U.S. soldiers examine Édouard Manet's painting “In the Conservatory” on April 25, 1945. It rests on wheeled carts that moved salt out of the mine when it was in operation.
[National Archives]

The gold had been delivered to the mine for safekeeping once the Allies started carrying out constant bombing sorties, almost leveling the German central bank, the Reichsbank in Berlin. The Germans needed the money to pay soldiers, buy supplies for the vast army, and keep the country's economy stable. Included in the stash were gold and currency looted from banks in Europe during the Nazi drive west.
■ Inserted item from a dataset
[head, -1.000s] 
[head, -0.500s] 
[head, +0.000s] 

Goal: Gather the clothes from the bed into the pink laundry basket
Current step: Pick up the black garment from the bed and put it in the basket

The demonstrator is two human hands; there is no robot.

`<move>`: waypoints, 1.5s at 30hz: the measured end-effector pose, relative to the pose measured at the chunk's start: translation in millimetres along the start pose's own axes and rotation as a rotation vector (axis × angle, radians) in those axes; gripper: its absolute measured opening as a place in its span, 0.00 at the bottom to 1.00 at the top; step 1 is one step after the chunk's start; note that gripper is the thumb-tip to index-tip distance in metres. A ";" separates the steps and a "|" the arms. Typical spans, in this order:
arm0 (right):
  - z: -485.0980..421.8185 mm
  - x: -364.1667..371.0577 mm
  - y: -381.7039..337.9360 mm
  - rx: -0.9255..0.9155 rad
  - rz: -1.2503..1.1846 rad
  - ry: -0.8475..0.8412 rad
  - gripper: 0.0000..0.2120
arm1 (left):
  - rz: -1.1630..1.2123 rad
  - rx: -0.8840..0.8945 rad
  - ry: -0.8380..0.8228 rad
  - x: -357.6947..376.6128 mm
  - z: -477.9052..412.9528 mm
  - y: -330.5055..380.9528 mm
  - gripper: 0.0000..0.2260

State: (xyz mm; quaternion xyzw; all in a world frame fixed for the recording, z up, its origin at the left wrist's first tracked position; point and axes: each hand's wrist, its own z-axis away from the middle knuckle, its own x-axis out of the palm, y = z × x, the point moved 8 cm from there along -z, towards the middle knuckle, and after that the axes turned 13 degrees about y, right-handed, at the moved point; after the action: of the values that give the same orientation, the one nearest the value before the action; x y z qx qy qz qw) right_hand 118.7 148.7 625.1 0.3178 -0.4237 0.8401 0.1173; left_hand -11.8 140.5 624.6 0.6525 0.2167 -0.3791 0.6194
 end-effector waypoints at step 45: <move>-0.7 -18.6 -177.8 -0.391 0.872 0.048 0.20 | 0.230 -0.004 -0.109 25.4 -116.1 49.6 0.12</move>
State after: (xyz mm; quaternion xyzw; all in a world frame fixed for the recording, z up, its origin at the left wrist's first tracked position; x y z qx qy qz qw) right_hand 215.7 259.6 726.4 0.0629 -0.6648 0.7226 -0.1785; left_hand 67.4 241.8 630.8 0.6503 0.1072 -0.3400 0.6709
As the mine and its tunnels were further explored, soldiers discovered bags of personal property taken from victims in the death camps as well as valuable artwork from German museums. It was eventually determined that one-fourth of the holdings of fourteen museums was at the Merkers mine.
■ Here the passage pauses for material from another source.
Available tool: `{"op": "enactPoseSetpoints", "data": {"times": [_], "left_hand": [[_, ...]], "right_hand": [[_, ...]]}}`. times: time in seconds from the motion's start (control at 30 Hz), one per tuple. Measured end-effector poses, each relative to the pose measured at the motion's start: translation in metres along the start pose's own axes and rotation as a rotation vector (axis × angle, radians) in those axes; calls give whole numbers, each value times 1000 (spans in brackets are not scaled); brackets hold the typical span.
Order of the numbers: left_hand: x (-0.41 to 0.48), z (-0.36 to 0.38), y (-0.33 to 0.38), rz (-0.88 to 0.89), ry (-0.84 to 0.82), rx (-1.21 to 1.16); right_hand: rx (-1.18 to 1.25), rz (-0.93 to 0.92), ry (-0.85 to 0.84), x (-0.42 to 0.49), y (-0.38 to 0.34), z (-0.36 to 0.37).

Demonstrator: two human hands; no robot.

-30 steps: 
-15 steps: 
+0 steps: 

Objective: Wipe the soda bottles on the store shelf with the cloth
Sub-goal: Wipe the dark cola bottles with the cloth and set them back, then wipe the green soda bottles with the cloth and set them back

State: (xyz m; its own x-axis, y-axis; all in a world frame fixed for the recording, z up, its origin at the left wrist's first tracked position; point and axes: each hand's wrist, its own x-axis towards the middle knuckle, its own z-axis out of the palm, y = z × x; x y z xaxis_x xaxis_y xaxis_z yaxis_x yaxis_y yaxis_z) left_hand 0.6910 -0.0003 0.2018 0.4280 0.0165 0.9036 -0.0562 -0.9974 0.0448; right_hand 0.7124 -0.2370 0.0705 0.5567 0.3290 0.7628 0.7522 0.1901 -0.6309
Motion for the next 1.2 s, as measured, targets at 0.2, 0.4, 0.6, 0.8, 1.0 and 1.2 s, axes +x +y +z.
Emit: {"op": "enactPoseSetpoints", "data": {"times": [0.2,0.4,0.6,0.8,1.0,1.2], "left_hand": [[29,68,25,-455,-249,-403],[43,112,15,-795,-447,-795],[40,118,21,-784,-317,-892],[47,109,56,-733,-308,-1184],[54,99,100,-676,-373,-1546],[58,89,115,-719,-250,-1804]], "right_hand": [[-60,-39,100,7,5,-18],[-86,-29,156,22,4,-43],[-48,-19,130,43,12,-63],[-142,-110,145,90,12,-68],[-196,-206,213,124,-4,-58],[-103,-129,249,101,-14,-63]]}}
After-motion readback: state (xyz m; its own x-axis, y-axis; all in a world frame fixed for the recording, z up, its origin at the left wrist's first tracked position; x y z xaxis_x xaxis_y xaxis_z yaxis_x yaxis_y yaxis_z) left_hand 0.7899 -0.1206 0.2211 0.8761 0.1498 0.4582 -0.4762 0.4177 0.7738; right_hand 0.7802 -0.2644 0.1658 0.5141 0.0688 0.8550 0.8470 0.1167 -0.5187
General Eisenhower visited the mine on April 12, 1945, with Generals Bradley and Patton. With them were photographers from the Signal Corps and news reporters to document the discovery. Eisenhower decided to move the treasure out of the mine and further to the rear to protect it, to develop a thorough inventory, and to free up the soldiers who were guarding the mine to return to active fighting on the front. Eleven thousand containers traveled by truck to Frankfurt, with constant protection from aircraft.

Treasure was discovered in other caves and mines in the region—in Siegen, Ransbach, and Bernterode. In an old salt mine in Altaussee, Austria, Hitler had stashed artwork stolen from museums, churches, and private homes in his drive across Europe. He had grand plans to build a museum in Linz, Austria, where he had lived as a child, to showcase the art and to stand as a monument to his reign. That stash and its discovery and rescue are explored in the books
The Rape of Europa
by Lynn H. Nicholas and
The Monuments Men
by Robert M. Edsel, and in the subsequent documentary and feature films with the same names. Each tells the story of members of the Monuments, Fine Arts, and Archives Section of the Allied army, whose job it was to save as much plundered art as possible and to prevent, if possible, the bombing of historic sites.
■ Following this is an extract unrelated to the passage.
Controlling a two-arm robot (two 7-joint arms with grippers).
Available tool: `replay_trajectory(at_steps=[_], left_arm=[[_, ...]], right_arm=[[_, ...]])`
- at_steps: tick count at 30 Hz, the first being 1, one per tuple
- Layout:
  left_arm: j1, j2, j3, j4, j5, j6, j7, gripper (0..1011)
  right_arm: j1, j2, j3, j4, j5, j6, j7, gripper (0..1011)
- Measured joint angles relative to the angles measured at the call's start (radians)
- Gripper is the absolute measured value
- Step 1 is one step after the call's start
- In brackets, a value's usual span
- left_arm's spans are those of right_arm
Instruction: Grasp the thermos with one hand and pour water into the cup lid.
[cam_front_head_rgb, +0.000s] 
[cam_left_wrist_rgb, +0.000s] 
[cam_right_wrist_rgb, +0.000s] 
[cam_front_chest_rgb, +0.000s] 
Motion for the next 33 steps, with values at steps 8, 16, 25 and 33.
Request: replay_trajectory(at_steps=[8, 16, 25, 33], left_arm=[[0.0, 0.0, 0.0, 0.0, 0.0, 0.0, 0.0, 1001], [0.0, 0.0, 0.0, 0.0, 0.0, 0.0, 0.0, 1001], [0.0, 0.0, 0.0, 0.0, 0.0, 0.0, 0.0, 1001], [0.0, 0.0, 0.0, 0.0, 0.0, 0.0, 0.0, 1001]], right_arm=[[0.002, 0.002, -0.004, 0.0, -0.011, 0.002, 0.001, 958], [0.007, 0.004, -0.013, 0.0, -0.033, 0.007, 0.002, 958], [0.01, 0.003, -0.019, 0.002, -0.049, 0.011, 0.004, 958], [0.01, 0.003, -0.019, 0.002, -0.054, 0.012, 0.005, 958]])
After the war, some of the monies stolen from European banks were returned to them. It took until 1998 for the commission set up after the war to complete the dispersal of the gold. At the end, there was about sixty million dollars left. The countries that had claims to the money agreed to give it to the Nazi Persecutee Relief Fund, which provides aid to people who were victims of the Nazis.

A U.S. soldier inspects art and other loot stored in a church in Ellingen, Germany, on April 24, 1945.
[National Archives]

CONCENTRATION CAMPS: AUSCHWITZ-BIRKENAU

T
HE
N
AZIS BUILT TWENTY THOUSAND
camps beginning in 1933. Some were labor camps, where prisoners were held as slaves and forced to work in factory jobs, producing goods for the war effort. Others were POW (prisoner-of-war) camps for captured soldiers. And some were built with the express purpose of exterminating people.

While the term “concentration camp” is widely used to describe the many places where the Nazis tortured and killed their enemies, real and imagined, six facilities—Chelmno, Belzec, Sobibor, Treblinka, Majdanek, and Auschwitz-Birkenau—also carried the term “extermination camp” because most prisoners were murdered immediately upon arrival. Auschwitz-Birkenau served the dual purpose of forced labor and extermination.